> _What the task requires_
The required result is each line of the entries below containing the string "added".

(Extracted records)
----------

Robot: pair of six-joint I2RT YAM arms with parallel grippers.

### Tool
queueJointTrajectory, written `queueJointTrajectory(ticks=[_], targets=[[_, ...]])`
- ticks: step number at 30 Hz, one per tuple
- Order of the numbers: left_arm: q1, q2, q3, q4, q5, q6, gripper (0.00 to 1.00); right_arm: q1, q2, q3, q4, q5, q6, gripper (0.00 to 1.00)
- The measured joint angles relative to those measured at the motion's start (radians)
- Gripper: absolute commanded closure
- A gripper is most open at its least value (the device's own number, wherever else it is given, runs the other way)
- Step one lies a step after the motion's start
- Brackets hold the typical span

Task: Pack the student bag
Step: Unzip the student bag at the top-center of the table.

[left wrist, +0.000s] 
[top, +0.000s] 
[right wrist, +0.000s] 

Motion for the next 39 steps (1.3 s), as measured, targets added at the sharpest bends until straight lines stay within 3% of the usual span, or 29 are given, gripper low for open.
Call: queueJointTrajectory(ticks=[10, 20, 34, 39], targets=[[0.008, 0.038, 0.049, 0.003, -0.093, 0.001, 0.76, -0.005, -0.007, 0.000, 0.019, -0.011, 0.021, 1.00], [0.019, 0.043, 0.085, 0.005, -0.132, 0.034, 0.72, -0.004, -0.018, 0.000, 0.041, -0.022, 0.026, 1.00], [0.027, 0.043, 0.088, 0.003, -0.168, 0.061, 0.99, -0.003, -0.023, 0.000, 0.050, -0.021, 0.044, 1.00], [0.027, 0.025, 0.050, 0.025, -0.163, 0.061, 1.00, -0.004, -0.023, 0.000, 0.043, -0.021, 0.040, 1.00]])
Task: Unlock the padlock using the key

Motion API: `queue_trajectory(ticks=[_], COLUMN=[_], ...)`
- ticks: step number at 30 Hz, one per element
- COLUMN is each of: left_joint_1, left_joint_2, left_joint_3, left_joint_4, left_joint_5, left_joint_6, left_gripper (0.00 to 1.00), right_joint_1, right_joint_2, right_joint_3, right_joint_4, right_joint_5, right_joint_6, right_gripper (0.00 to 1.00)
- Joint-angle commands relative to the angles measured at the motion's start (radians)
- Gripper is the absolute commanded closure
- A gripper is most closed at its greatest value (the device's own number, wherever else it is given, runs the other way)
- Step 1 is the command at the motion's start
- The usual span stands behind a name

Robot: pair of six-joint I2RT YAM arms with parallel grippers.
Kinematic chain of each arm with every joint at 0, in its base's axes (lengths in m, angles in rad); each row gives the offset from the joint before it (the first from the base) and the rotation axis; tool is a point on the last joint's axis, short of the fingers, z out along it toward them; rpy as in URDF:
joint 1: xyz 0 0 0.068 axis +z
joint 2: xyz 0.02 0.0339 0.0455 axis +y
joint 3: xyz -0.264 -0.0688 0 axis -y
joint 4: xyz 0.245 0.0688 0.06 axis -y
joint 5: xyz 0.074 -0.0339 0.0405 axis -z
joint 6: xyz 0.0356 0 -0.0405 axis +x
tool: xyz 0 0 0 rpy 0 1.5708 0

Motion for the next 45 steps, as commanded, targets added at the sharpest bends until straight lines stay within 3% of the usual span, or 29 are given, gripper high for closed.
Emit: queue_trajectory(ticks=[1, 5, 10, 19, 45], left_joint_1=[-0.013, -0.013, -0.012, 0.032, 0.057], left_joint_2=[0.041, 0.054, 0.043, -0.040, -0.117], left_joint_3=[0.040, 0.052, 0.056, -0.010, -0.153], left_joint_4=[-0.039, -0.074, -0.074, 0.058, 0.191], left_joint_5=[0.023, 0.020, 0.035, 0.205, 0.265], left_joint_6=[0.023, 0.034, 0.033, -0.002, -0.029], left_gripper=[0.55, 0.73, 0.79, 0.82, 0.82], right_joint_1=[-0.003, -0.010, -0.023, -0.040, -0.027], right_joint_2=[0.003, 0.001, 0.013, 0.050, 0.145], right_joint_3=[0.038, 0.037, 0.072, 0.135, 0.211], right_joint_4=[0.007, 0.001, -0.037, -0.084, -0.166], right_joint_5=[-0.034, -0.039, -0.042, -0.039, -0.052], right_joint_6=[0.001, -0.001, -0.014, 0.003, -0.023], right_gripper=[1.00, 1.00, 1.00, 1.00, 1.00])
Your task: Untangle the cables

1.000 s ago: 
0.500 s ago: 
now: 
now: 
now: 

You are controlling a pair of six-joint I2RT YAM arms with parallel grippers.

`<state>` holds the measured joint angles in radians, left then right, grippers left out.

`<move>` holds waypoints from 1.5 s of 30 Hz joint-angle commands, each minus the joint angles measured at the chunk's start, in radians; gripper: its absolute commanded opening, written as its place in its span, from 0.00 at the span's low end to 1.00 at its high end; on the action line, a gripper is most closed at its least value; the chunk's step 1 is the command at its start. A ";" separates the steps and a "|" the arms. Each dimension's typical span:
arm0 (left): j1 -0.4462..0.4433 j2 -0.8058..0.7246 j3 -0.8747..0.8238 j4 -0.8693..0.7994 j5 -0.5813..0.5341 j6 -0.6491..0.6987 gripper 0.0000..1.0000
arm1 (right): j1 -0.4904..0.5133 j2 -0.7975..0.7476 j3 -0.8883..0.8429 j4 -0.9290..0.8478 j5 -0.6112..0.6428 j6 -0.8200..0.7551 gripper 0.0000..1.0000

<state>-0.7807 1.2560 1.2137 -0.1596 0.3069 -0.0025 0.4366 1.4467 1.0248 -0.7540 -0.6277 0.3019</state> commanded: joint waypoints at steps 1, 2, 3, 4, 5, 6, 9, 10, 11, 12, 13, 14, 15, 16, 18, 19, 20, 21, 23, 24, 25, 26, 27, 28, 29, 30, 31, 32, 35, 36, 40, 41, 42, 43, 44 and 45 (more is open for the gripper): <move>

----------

> _Answer to this task_
Motion for the next 39 steps (1.3 s), as measured, targets added at the sharpest bends until straight lines stay within 3% of the usual span, or 29 are given, gripper low for open.
Motion for the next 45 steps, as commanded, targets added at the sharpest bends until straight lines stay within 3% of the usual span, or 29 are given, gripper high for closed.

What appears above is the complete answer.